## Task instructions
For every line in the entries that contains "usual", show the whole line.
START Extracted records
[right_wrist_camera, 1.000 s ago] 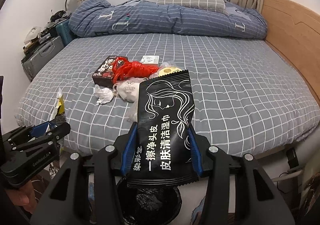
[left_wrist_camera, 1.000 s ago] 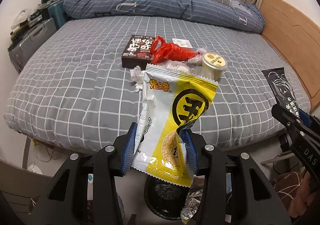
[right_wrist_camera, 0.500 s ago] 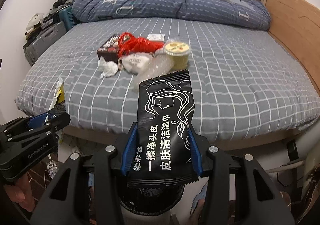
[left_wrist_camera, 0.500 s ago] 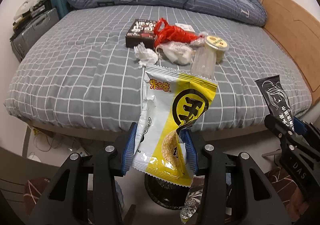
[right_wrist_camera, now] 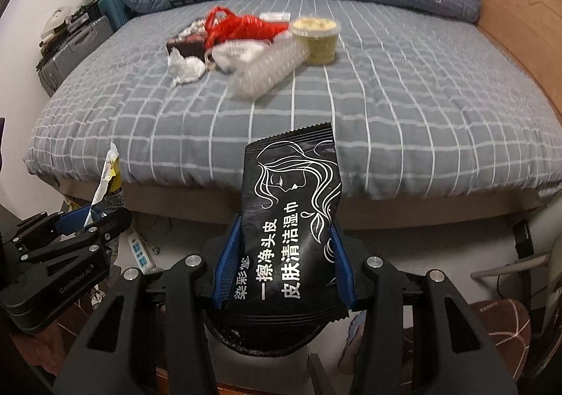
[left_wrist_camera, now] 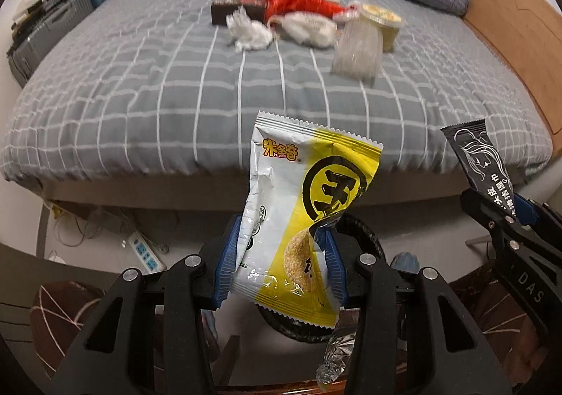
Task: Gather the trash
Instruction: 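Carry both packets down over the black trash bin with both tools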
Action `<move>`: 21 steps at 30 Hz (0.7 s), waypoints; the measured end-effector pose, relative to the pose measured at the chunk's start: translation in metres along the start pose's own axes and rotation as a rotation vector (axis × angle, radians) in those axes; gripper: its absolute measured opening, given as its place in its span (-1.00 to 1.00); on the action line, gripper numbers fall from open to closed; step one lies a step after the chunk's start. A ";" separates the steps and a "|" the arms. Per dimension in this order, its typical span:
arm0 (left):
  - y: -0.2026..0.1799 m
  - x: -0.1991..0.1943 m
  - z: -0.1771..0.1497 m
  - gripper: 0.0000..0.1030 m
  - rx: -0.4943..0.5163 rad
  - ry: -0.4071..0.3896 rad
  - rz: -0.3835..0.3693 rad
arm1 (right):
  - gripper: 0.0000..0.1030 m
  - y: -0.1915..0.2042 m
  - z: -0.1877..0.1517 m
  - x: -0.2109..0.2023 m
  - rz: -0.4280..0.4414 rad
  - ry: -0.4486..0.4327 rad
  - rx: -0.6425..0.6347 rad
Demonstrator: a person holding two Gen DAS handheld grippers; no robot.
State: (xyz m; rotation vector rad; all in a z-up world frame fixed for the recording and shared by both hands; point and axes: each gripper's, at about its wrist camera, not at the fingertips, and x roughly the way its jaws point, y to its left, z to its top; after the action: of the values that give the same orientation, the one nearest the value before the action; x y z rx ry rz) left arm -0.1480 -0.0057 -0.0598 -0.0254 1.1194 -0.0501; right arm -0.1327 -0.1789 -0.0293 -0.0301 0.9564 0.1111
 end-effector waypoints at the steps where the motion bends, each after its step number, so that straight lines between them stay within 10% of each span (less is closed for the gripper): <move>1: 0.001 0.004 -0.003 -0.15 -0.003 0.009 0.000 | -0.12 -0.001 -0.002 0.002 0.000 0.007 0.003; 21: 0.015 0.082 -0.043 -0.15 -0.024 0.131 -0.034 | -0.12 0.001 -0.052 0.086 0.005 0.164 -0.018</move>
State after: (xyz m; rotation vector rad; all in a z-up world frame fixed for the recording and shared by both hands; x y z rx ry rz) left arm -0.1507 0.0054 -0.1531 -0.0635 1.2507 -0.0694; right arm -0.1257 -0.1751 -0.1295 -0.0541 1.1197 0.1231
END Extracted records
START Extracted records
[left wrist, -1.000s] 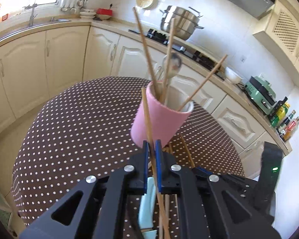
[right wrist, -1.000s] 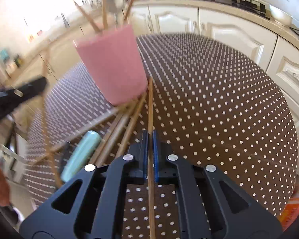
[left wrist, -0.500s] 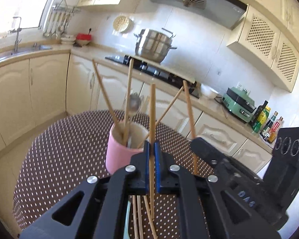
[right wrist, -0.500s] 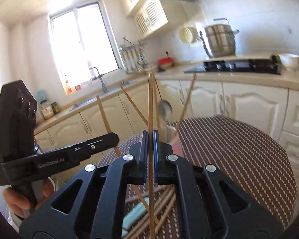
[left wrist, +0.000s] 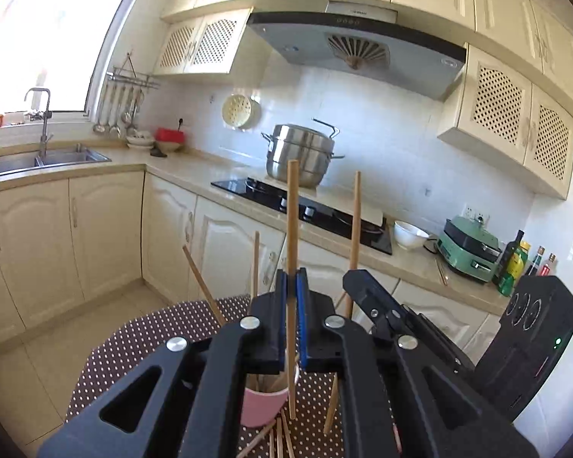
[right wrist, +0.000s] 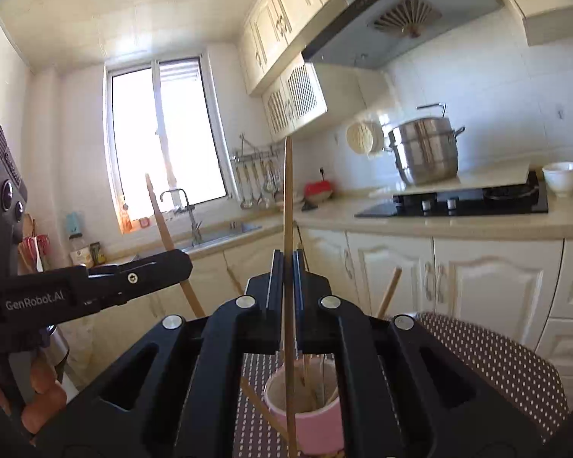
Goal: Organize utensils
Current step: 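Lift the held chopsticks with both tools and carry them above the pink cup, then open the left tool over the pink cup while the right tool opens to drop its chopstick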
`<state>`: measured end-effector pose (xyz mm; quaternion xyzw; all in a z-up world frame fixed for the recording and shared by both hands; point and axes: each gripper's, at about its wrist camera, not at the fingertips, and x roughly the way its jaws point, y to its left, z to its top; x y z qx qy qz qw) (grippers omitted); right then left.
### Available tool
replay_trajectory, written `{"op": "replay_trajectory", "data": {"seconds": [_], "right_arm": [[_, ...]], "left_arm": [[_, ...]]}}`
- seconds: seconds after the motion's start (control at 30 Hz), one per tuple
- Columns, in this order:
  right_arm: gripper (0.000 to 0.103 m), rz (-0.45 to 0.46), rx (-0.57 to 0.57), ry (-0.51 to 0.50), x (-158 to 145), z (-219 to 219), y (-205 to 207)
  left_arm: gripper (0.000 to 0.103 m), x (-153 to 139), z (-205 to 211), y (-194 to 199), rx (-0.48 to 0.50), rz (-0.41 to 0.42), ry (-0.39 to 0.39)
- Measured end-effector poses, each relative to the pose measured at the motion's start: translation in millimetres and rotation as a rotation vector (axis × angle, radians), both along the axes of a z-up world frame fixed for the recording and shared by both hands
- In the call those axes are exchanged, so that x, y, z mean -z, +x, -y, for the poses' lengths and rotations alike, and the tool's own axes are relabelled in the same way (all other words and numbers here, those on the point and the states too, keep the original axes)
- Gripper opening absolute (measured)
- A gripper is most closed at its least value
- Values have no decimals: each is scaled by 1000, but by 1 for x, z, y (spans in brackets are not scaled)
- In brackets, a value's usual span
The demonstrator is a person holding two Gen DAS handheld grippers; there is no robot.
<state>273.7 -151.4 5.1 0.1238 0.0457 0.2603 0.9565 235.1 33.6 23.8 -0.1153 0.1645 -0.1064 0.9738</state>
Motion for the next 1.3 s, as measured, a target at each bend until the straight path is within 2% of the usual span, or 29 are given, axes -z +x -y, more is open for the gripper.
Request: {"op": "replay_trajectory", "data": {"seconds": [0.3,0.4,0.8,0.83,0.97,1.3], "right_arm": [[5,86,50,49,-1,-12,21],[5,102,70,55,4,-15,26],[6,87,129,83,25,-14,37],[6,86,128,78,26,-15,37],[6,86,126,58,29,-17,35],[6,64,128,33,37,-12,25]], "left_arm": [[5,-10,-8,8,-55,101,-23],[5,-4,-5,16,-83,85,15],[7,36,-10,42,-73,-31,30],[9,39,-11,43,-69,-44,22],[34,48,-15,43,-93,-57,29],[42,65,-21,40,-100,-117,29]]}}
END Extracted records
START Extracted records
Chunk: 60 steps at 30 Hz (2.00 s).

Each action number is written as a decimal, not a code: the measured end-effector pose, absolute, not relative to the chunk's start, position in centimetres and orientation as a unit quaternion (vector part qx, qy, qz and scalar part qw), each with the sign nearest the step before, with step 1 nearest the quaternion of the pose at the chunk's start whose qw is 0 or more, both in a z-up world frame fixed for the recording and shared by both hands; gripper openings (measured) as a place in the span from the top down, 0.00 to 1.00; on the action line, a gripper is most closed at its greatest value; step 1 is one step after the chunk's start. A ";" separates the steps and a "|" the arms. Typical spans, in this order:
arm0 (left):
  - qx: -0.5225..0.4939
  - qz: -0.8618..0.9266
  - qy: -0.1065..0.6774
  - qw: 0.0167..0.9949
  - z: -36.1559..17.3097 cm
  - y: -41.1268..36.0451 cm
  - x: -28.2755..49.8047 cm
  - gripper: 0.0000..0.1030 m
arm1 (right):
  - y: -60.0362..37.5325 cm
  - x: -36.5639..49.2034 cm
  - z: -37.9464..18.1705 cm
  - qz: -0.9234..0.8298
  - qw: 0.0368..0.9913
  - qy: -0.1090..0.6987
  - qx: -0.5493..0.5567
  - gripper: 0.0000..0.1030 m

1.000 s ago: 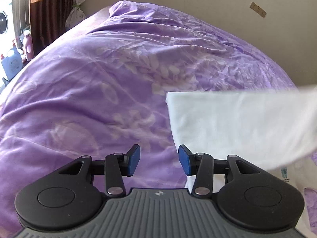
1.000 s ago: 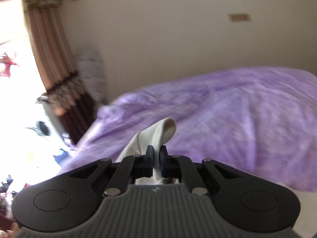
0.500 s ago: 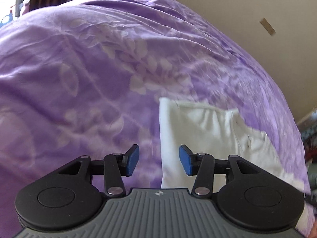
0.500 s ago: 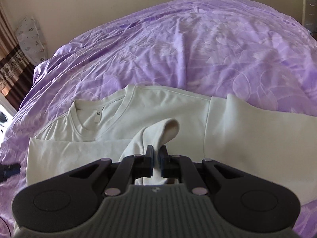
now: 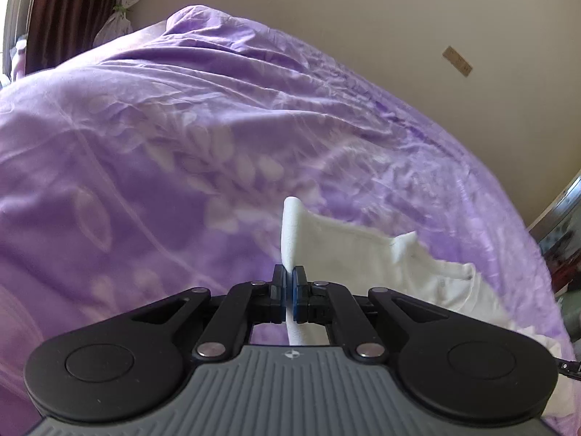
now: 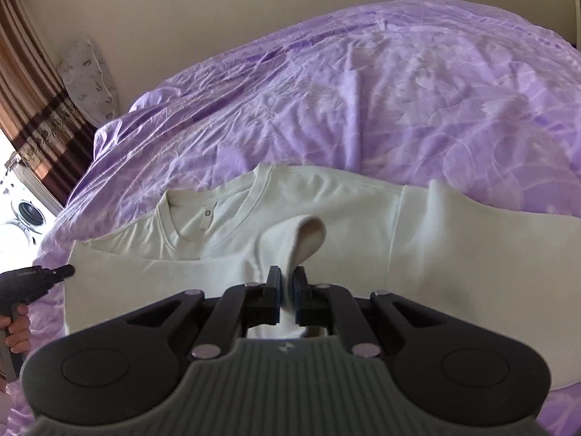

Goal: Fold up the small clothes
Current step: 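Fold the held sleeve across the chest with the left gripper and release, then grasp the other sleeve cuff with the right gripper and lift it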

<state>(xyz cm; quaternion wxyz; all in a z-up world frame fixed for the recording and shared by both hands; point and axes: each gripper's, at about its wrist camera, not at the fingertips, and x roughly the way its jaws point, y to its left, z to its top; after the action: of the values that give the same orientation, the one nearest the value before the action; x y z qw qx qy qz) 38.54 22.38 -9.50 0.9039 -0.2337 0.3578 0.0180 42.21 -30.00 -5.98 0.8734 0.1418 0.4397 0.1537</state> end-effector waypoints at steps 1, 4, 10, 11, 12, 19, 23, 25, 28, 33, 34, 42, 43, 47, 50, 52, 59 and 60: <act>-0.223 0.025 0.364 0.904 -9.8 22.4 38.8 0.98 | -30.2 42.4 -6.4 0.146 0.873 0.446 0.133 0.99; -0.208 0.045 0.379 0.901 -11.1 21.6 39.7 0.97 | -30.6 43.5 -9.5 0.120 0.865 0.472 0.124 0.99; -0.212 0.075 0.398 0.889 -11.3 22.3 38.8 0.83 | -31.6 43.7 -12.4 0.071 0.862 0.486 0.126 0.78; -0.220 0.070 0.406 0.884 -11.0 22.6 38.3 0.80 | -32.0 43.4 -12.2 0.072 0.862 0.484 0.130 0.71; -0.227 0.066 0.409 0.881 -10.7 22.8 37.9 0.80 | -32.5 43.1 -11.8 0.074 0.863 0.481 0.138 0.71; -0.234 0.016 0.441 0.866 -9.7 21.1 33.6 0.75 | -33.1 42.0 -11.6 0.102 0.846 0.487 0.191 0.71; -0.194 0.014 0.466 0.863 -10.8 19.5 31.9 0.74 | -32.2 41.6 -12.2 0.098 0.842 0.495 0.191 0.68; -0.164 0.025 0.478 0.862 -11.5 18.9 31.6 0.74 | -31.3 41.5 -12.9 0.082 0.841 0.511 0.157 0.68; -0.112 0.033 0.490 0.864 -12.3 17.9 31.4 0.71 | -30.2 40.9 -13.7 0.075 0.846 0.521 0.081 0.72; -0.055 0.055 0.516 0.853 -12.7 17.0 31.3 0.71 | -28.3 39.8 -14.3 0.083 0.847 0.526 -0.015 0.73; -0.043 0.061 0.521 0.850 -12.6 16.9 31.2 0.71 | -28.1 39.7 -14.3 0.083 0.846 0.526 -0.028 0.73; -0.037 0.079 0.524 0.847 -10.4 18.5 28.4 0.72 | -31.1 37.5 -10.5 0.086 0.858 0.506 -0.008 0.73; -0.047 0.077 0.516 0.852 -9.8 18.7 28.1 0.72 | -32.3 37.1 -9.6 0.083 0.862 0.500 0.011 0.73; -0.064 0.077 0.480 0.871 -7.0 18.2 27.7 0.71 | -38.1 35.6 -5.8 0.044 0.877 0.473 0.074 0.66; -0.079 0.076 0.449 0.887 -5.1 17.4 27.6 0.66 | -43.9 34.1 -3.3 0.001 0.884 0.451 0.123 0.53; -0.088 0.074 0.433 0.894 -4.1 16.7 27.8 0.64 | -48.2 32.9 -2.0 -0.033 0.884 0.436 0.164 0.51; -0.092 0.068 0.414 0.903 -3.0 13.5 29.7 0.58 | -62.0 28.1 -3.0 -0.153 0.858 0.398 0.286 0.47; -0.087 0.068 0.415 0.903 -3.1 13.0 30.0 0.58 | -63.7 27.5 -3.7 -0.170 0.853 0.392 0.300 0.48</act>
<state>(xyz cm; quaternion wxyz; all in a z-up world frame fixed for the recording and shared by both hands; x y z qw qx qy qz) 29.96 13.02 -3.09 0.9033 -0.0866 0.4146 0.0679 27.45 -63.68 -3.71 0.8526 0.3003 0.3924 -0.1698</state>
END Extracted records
## Output
- In brackets, a value's usual span
Motion for the next 1.3 s, as measured, a target at each bend until the straight path is within 2% of the usual span, or 29 are given, axes -z +x -y, more is open for the gripper.

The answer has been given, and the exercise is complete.